Improved Regret Bounds for Linear Bandits with Heavy-Tailed Rewards

We study stochastic linear bandits with heavy-tailed rewards, where the rewards have a finite $(1+ε)$-absolute central moment bounded by $\upsilon$ for some $ε\in (0,1]$. We improve both upper and lower bounds on the minimax regret compared to prior work. When $\upsilon = \mathcal{O}(1)$, the best prior known regret upper bound is $\tilde{\mathcal{O}}(d T^{\frac{1}{1+ε}})$. While a lower with the same scaling has been given, it relies on a construction using $\upsilon = \mathcal{O}(d)$, and adapting the construction to the bounded-moment regime with $\upsilon = \mathcal{O}(1)$ yields only a $Ω(d^{\fracε{1+ε}} T^{\frac{1}{1+ε}})$ lower bound. This matches the known rate for multi-armed bandits and is generally loose for linear bandits, in particular being $\sqrt{d}$ below the optimal rate in the finite-variance case ($ε= 1$). We propose a new elimination-based algorithm guided by experimental design, which achieves regret $\tilde{\mathcal{O}}(d^{\frac{1+3ε}{2(1+ε)}} T^{\frac{1}{1+ε}})$, thus improving the dependence on $d$ for all $ε\in (0,1)$ and recovering a known optimal result for $ε= 1$. We also establish a lower bound of $Ω(d^{\frac{2ε}{1+ε}} T^{\frac{1}{1+ε}})$, which strictly improves upon the multi-armed bandit rate and highlights the hardness of heavy-tailed linear bandit problems. For finite action sets, we derive similarly improved upper and lower bounds for regret.

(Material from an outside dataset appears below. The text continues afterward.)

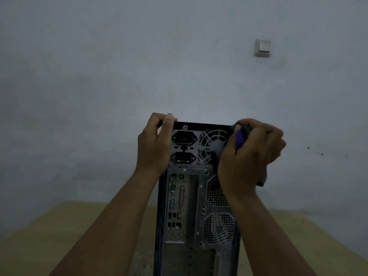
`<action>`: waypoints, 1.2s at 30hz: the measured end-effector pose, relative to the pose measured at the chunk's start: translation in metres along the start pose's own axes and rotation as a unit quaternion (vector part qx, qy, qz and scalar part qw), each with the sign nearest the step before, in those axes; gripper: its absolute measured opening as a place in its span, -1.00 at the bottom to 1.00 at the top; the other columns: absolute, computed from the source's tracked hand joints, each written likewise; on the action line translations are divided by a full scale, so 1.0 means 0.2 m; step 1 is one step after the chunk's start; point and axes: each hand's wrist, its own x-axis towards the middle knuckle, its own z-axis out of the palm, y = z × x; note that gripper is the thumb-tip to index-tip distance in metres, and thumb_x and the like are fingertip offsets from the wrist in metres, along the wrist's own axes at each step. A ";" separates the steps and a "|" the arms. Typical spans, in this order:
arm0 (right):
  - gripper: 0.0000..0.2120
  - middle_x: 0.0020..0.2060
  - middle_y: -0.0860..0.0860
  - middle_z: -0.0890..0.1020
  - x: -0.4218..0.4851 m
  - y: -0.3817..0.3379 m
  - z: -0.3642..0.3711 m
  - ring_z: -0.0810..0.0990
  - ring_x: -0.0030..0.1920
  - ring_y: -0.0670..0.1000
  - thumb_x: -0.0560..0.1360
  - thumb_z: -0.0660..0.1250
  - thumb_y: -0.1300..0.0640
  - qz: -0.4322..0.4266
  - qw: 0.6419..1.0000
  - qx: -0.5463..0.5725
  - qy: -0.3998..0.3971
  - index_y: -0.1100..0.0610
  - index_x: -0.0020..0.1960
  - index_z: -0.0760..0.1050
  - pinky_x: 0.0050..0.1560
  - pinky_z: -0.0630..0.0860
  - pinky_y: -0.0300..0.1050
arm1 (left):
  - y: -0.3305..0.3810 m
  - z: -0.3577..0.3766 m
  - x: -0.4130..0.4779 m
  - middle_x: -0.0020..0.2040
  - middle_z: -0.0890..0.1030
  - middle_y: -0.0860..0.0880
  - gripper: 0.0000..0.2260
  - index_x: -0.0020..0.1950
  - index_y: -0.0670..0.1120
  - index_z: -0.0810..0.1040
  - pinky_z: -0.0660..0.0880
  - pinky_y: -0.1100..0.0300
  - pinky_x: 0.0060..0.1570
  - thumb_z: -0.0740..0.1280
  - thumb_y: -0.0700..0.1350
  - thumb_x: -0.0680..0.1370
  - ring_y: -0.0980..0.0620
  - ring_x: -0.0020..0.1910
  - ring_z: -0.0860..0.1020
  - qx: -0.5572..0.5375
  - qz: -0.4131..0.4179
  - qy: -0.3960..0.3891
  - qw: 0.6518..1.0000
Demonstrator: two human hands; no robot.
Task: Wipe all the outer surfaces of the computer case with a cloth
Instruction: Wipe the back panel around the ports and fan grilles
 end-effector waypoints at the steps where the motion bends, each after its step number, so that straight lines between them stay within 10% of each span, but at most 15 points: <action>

Finally, we provide action set dependent regret upper bounds showing that for some geometries, such as $l_p$-norm balls for $p \le 1 + ε$, we can further reduce the dependence on $d$, and we can handle infinite-dimensional settings via the kernel trick, in particular establishing new regret bounds for the Matérn kernel that are the first to be sublinear for all $ε\in (0, 1]$.

翻译：我们研究具有重尾奖励的随机线性赌博机问题，其中奖励的有限$(1+ε)$阶绝对中心矩以$\upsilon$为界，其中$ε\in (0,1]$。与先前工作相比，我们改进了极小极大遗憾的上界和下界。当$\upsilon = \mathcal{O}(1)$时，先前已知的最佳遗憾上界为$\tilde{\mathcal{O}}(d T^{\frac{1}{1+ε}})$。虽然已有相同尺度的下界给出，但其依赖于使用$\upsilon = \mathcal{O}(d)$的构造，而将该构造调整到$\upsilon = \mathcal{O}(1)$的有界矩情形仅能得到$Ω(d^{\fracε{1+ε}} T^{\frac{1}{1+ε}})$的下界。这与多臂赌博机的已知速率相匹配，但对于线性赌博机而言通常是宽松的，特别是在有限方差情形($ε= 1$)下比最优速率低$\sqrt{d}$。我们提出一种基于实验设计引导的新型淘汰算法，其遗憾为$\tilde{\mathcal{O}}(d^{\frac{1+3ε}{2(1+ε)}} T^{\frac{1}{1+ε}})$，从而改进了对所有$ε\in (0,1)$的$d$依赖关系，并在$ε= 1$时恢复了已知的最优结果。我们还建立了$Ω(d^{\frac{2ε}{1+ε}} T^{\frac{1}{1+ε}})$的下界，该下界严格优于多臂赌博机速率，并凸显了重尾线性赌博机问题的困难性。对于有限动作集，我们推导了类似改进的遗憾上界和下界。最后，我们提供了动作集依赖的遗憾上界，表明对于某些几何结构（例如$p \le 1 + ε$的$l_p$范数球），可以进一步降低对$d$的依赖，并且能够通过核技巧处理无限维设置，特别是为Matérn核建立了新的遗憾界，这是首次对所有$ε\in (0, 1]$实现亚线性遗憾。